Abstract
Recent experimental advances have enabled high-throughput single-cell measurement of gene expression, chromatin accessibility and DNA methylation. We previously used integrative non-negative matrix factorization (iNMF) to jointly learn interpretable low-dimensional representations from multiple single-cell datasets using dataset-specific and shared metagene factors. These factors provide a principled, quantitative definition of cellular identity and how it varies across biological contexts. However, datasets exceeding 1 million cells are now widely available, creating computational barriers to scientific discovery. For instance, it is no longer feasible to use the entire available datasets as inputs to implement standard pipelines on a personal computer with limited memory capacity. Moreover, there is a need for an algorithm capable of iteratively refining the definition of cellular identity as efforts to create a comprehensive human cell atlas continually sequence new cells.

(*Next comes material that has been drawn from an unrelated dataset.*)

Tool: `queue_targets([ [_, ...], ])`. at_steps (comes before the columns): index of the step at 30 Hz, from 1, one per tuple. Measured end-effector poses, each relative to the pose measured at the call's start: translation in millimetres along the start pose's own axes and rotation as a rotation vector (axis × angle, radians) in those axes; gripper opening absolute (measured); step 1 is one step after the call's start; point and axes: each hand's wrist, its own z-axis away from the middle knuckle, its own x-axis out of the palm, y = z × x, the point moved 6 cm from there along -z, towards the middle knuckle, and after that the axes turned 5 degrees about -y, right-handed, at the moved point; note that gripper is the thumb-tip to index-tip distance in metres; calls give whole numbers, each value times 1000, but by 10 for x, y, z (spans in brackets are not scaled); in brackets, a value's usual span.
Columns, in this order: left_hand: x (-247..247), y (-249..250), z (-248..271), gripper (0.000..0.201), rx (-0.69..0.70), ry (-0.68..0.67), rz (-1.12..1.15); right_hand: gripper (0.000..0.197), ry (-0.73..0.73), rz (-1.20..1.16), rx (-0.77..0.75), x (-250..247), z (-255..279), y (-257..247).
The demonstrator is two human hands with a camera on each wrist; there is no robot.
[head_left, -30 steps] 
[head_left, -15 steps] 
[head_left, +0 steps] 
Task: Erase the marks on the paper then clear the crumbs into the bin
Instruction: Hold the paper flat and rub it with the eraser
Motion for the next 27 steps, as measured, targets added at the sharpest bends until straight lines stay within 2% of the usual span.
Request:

To address these challenges, we developed an online learning algorithm for integrating massive and continually arriving single-cell datasets. We extended previous online learning approaches for NMF to minimize the expected cost of a surrogate function for the iNMF objective. We also derived a novel hierarchical alternating least squares algorithm for iNMF and incorporated it into an efficient online algorithm. Our online approach accesses the training data as mini-batches, decoupling memory usage from dataset size and allowing on-the-fly incorporation of new data as it is generated. The online implementation of iNMF converges much more quickly using a fraction of the memory required for the batch implementation, without sacrificing solution quality. Our new approach enables factorization of 939489 single cells from 9 regions of the mouse brain on a standard laptop in ∼ 30 minutes. Furthermore, we construct a multi-modal cell atlas of the mouse motor cortex by iteratively incorporating seven single-cell datasets from three different modalities generated by the BRAIN Initiative Cell Census Network over a period of two years.
Our approach obviates the need to recompute results each time additional cells are sequenced, dramatically increases convergence speed, and allows processing of datasets too large to fit in memory. Most importantly, it facilitates continual refinement of cell identity as new single-cell datasets from different biological contexts and data modalities are generated.